── Supplied material

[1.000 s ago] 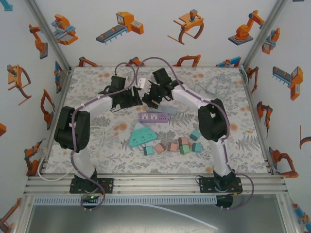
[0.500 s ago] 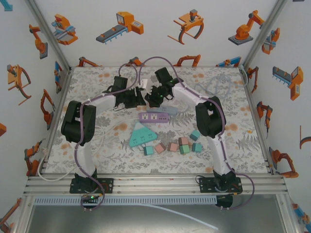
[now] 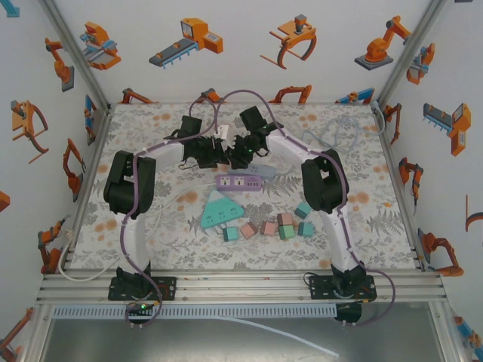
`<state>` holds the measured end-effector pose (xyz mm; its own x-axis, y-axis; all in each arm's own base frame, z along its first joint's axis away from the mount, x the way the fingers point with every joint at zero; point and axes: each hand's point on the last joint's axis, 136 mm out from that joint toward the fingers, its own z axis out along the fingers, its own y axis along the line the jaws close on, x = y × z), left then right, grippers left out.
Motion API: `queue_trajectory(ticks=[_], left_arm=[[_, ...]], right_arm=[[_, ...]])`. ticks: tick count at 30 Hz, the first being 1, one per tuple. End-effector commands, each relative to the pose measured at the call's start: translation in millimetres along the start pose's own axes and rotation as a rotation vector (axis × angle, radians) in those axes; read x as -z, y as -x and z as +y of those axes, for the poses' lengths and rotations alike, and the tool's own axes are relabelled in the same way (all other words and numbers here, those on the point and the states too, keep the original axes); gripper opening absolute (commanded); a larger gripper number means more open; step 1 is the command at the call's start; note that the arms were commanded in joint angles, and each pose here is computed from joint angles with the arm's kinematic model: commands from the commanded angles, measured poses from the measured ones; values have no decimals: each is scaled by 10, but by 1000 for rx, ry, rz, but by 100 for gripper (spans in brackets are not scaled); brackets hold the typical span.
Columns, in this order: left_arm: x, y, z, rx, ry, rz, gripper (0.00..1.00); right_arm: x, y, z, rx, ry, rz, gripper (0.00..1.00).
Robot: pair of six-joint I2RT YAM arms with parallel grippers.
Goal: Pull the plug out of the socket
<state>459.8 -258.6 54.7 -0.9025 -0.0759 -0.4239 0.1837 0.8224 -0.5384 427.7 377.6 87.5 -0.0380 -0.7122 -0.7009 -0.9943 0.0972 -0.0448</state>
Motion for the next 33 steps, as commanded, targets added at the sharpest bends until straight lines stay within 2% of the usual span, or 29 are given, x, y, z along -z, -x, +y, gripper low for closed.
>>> queue_trajectory(ticks=[1, 3, 6, 14, 19, 28, 33], left_arm=[[-37, -215, 148, 28, 51, 84, 52], [-52, -277, 159, 20, 47, 109, 45], [-85, -383, 166, 20, 38, 154, 42], [-207, -610, 291, 49, 54, 222, 42], [-235, -759, 444, 67, 111, 265, 41], [-242, -870, 697, 138, 224, 264, 40], [-263, -896, 750, 156, 234, 272, 40]], right_arm=[[-29, -16, -43, 8, 8, -1, 46], [-53, -45, -50, 6, 6, 6, 46], [-93, -92, -75, 3, 0, 20, 46], [-114, -44, -64, 6, 21, -6, 38], [-61, 38, -52, 17, 24, -28, 30], [133, 397, -48, 39, 34, -131, 19], [249, 511, -18, 47, 41, -165, 15]])
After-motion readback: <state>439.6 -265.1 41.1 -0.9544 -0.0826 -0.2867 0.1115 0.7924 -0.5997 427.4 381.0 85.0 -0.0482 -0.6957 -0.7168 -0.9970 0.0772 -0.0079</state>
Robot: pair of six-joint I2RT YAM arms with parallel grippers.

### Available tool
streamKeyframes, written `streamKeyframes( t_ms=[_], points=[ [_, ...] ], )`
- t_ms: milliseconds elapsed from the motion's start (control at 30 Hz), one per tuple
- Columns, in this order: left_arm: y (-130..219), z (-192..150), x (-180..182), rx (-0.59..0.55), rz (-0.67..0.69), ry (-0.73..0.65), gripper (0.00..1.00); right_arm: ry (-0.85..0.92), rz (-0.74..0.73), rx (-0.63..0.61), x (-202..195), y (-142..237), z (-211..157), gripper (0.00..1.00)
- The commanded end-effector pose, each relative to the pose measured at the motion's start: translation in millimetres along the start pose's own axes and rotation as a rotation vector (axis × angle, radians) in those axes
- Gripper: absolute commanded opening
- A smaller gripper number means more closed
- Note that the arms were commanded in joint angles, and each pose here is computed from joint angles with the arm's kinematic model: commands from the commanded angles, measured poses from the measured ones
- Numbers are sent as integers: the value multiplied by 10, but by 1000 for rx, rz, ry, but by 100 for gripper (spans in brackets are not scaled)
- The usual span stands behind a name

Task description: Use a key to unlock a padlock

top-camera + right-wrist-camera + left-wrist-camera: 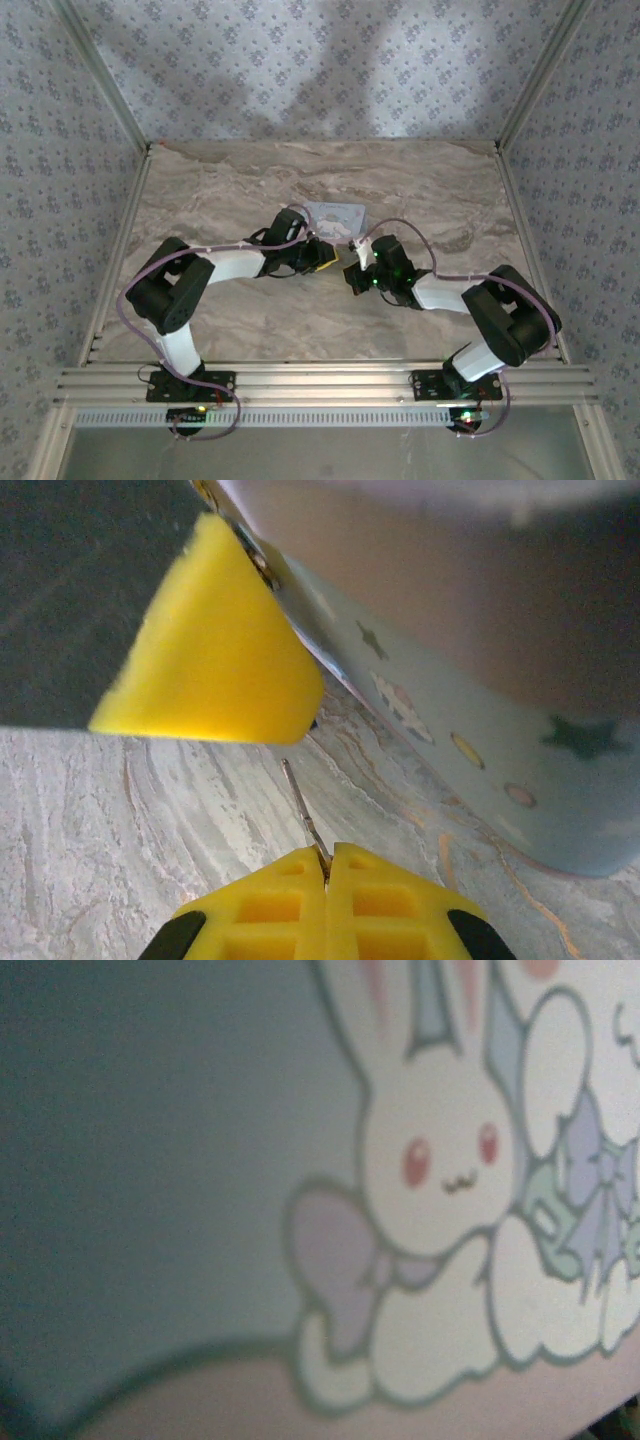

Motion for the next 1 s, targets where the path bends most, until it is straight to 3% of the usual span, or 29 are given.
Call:
streamKeyframes(
  t_ms=[0, 967],
  points=[
    [44, 34, -160, -13, -43, -19, 17, -6, 23, -37, 42, -25, 128, 0],
    [29, 29, -159, -6, -41, -18, 17, -38, 27, -99, 0, 1, 188, 0]
  ],
)
Point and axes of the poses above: each hand's point on the last joint's axis, 136 mm out from that joint toward the fingers, its own y axis back along the fingers, its own x axis along the line the jaws close on, z = x × y, the point moved 7 cm from there along y, back along the fingers, and after that the axes turned 9 degrees about -y, right-handed, at the moved point
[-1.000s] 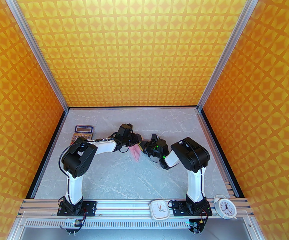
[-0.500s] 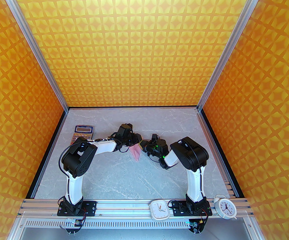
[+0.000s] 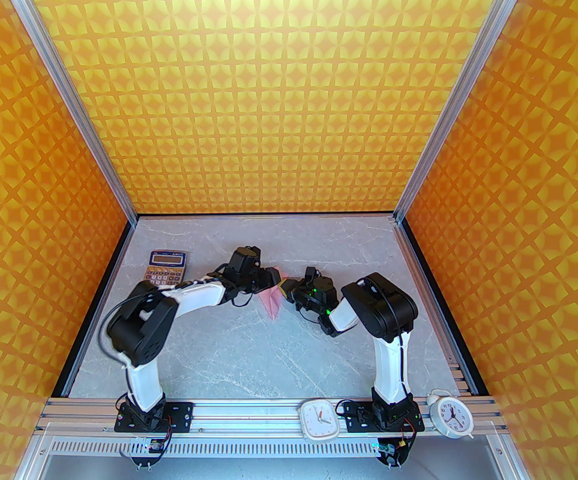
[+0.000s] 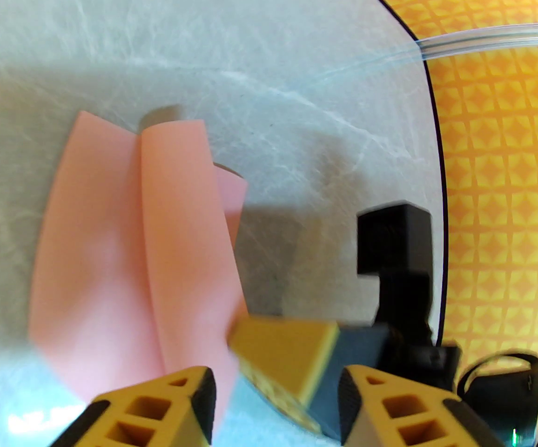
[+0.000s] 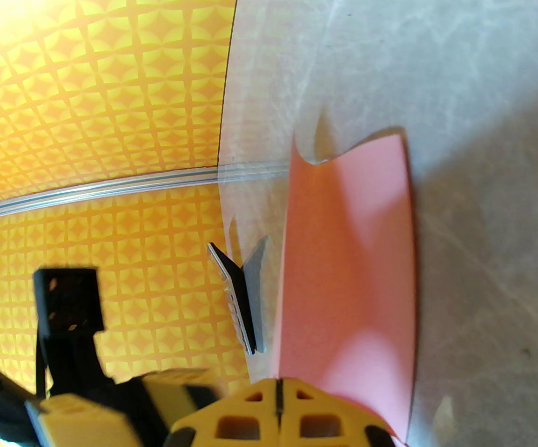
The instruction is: Fold a paper plane with a square sheet of paper (fold left side to right side)
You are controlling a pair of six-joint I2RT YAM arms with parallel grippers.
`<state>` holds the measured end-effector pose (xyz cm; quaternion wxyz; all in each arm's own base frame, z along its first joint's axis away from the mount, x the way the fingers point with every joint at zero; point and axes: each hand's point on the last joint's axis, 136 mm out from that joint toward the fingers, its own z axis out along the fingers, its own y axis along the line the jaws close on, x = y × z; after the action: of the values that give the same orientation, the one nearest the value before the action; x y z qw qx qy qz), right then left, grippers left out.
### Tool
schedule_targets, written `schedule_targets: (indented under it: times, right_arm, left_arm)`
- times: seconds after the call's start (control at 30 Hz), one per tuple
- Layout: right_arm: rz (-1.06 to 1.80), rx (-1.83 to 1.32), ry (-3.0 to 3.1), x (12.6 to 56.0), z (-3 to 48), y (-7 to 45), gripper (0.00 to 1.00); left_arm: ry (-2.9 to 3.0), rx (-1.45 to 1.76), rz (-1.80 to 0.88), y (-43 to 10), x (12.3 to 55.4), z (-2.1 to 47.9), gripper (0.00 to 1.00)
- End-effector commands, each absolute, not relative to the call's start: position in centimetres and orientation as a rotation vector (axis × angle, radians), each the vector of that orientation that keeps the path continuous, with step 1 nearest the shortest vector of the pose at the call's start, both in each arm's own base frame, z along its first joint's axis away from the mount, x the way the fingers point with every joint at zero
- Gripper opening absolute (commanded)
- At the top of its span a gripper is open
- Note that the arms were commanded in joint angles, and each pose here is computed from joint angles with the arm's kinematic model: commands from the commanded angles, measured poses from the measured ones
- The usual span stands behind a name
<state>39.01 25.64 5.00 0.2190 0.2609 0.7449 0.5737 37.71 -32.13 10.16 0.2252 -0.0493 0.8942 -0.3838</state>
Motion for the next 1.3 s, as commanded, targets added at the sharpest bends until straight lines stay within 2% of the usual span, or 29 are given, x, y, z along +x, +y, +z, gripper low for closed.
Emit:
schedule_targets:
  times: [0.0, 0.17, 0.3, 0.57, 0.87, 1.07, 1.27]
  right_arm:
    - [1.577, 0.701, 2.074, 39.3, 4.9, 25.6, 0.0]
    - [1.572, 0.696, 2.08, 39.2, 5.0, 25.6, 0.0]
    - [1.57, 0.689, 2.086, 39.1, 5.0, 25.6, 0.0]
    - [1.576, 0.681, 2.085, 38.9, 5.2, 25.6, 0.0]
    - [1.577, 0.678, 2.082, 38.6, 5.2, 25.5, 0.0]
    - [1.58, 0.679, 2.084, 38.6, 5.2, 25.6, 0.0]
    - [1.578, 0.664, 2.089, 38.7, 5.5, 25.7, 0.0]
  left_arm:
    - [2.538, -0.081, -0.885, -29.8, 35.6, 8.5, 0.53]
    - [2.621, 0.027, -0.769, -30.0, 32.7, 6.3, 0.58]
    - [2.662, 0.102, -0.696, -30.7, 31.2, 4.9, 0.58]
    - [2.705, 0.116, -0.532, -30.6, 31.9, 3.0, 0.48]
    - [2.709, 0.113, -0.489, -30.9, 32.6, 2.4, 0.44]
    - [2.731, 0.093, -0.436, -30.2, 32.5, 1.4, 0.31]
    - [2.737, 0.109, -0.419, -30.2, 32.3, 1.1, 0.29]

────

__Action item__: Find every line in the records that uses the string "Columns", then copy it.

__Solution to this exercise__:
Columns, in this order: left_arm: x, y, z, rx, ry, rz, gripper (0.00..1.00); right_arm: x, y, z, rx, ry, rz, gripper (0.00..1.00).
- Columns, in this order: left_arm: y (-130..219), z (-192..150), x (-180..182), rx (-0.59..0.55), rz (-0.67..0.69), ry (-0.73..0.65), gripper (0.00..1.00); right_arm: ry (-0.85..0.92), rz (-0.74..0.73), rx (-0.63..0.61), x (-202..195), y (-142..237), z (-211..157), gripper (0.00..1.00)

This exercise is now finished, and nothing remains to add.